From this point forward, Singer wants Sean, who is the stock-picker of the family, to safeguard what he still has. Singer proposed a two-year plan in which the Greenes would reduce their exposure to the volatile small stocks from nearly 80 percent to only 25 percent.

That would start, Singer advised, with selling $200,000 as soon as Greene is comfortable with the idea of parting with some of his favorite investments. Since he has big losses in some of them this year, he could use those to offset gains he realizes by selling other shares. Investors can deduct capital losses against any capital gains, plus up to $3,000 a year against ordinary income.

Singer would have Greene put that money into mutual funds. At the same time, Singer wants Greene to shift $230,000 that he already has in an assortment of funds into some different fund choices.

At the end of all this reallocation, Greene would have 75 percent of his assets in mutual funds and the rest in his small growth stocks.

The largest concentration in his remade portfolio would be in international stock funds (26 percent). Next would be those aggressive stocks that he doesn`t want to part with plus other mid-cap stocks (25 percent).
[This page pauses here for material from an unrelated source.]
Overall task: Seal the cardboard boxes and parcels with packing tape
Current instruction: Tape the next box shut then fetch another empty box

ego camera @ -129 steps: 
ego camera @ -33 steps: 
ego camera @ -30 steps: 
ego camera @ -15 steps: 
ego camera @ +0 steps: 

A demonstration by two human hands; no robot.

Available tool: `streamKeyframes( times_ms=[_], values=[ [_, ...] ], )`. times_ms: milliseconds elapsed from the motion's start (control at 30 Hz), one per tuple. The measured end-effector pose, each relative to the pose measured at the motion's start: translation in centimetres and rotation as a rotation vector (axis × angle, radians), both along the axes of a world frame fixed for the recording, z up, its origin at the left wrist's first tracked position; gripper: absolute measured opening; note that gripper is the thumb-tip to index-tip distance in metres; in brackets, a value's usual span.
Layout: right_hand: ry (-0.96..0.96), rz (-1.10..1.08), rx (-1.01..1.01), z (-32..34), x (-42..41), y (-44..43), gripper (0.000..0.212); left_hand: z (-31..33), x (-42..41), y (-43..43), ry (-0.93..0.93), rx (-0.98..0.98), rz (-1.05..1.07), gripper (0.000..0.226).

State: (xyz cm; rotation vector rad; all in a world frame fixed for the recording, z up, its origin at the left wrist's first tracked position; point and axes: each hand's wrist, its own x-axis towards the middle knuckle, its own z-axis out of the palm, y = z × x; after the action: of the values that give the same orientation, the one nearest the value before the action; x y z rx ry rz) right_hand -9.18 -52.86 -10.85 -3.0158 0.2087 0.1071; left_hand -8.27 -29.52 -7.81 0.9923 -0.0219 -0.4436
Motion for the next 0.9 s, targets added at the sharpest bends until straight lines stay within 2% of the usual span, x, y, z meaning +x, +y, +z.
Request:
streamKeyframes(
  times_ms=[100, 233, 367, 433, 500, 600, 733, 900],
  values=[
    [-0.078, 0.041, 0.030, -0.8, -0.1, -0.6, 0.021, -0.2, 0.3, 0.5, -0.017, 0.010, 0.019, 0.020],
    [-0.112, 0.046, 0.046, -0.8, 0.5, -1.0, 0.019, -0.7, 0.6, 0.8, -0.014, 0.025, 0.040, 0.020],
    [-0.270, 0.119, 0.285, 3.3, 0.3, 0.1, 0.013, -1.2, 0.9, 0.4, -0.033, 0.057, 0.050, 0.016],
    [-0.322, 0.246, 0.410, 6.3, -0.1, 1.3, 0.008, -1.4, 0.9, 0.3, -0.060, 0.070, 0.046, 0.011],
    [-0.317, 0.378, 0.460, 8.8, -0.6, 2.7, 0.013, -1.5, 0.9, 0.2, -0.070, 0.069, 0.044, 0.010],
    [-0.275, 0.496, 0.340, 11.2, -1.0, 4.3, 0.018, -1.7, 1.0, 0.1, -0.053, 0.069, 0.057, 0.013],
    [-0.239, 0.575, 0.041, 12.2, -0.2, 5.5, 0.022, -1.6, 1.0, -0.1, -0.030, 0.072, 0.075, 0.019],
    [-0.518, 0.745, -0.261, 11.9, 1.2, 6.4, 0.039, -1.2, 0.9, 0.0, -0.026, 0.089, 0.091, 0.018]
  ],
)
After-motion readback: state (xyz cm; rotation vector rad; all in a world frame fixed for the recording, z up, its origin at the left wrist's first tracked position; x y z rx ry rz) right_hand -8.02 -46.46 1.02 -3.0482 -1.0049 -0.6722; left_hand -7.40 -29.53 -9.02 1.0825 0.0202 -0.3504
The rest would be spread out over value stock funds (17 percent), bond funds (15 percent), small-cap stock funds (12 percent) and growth funds (5 percent).
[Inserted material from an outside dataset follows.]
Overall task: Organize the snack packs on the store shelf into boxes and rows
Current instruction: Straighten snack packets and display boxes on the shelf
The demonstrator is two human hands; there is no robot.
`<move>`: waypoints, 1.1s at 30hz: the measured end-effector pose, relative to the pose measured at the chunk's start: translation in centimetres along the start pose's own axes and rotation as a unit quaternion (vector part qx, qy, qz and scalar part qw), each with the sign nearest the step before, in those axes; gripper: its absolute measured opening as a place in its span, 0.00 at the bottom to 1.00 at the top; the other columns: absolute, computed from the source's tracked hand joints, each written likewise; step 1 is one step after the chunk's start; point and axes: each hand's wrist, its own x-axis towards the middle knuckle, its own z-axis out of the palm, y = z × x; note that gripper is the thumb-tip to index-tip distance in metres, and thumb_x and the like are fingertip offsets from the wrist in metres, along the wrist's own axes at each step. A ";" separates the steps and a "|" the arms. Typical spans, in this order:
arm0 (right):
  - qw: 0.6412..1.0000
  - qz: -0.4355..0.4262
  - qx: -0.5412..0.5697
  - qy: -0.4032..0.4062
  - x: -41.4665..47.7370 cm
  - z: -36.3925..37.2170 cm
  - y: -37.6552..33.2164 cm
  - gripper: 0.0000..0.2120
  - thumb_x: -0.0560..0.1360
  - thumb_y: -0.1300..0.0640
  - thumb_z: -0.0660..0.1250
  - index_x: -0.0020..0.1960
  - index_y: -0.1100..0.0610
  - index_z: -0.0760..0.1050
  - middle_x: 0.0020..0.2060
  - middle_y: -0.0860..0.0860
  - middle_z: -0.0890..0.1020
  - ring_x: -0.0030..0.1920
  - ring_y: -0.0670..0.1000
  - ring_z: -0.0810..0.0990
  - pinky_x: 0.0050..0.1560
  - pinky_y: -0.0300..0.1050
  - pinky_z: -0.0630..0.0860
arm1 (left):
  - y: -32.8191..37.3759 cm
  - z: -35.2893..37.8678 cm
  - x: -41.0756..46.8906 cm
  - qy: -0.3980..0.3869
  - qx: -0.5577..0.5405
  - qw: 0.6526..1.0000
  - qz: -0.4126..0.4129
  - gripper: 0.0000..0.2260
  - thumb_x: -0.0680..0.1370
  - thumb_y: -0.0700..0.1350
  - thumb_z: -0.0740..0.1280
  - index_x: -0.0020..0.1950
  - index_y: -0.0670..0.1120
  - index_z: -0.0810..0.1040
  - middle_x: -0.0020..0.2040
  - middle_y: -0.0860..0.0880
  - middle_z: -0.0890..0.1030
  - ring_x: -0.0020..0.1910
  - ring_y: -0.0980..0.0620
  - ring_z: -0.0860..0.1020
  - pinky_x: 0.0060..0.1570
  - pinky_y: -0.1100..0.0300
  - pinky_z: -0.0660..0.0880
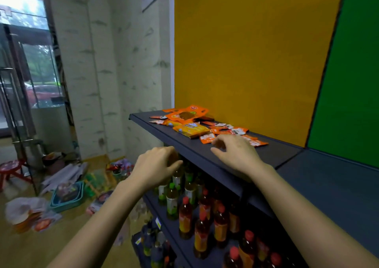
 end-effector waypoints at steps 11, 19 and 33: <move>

The funds Singer chose are: For international, Artisan International, Janus Overseas and Thornburg Global Value; for bonds, Pimco Real Return and Pimco Foreign Bond; for small caps, a value fund called ICM/Isabelle CS; for mid-caps, Thornburg Value and Excelsior Value.

Here`s how it would all work out. The Greenes, three years from now, would have a net worth that Singer figured would be almost $2 million. (Of course, the market`s tumble has been so steep that could well be optimistic.)

From that, their investments would grow to more than $6 million in the next 40 years, even with a less aggressive portfolio. At the same time, the Greenes would be able to buy a $500,000 home, with $250,000 down from their savings. Singer allowed the couple $68,000 for living expenses, far above what they spend now but including inflation and future children. He also factored in $180,000 in education expenses for two children.

Greene says he intends to implement Singer`s plan. But not now, in the market tumble that began Nov. 7. ``Once the presidential election is all decided and everything settles out, I think it`ll rebound. Then I`ll make the moves to be more conservative,`` he said.